## What is required
Each line of the data below from the one holding "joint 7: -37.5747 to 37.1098" to the one holding "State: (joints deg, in", inclusive, is to be reproduced exactly; no other line belongs in the answer.

::: Data block

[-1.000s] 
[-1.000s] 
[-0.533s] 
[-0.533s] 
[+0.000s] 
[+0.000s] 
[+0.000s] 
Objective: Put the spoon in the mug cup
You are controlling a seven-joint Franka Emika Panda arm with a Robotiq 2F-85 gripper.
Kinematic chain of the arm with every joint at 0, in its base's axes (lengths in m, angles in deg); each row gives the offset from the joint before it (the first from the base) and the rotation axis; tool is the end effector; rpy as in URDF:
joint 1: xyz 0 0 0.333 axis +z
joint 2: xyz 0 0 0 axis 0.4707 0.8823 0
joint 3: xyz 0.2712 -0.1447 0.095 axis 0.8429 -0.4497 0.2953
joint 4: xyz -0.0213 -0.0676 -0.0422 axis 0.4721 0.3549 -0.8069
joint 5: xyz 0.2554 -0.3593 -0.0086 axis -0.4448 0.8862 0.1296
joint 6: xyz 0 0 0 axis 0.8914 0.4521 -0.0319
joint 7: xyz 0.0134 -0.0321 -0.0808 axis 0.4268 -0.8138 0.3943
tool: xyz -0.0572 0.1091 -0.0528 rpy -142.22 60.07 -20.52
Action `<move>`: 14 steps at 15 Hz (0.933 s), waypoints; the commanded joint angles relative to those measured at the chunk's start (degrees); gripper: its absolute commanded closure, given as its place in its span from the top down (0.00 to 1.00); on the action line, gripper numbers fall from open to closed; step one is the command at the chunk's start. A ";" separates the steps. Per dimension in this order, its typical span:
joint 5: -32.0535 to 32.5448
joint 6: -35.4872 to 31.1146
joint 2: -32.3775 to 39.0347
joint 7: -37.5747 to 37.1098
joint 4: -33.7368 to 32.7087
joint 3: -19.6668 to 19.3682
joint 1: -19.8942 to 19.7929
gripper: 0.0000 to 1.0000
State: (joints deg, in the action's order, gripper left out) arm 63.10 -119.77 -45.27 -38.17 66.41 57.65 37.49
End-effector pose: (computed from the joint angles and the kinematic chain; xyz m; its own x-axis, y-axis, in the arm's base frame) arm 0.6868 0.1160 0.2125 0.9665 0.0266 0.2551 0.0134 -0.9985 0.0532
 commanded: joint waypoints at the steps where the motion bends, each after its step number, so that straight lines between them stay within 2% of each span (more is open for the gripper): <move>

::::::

## Reply
joint 7: -37.5747 to 37.1098
joint 4: -33.7368 to 32.7087
joint 3: -19.6668 to 19.3682
joint 1: -19.8942 to 19.7929
gripper: 0.0000 to 1.0000
State: (joints deg, in the action's order, gripper left out) arm 63.10 -119.77 -45.27 -38.17 66.41 57.65 37.49

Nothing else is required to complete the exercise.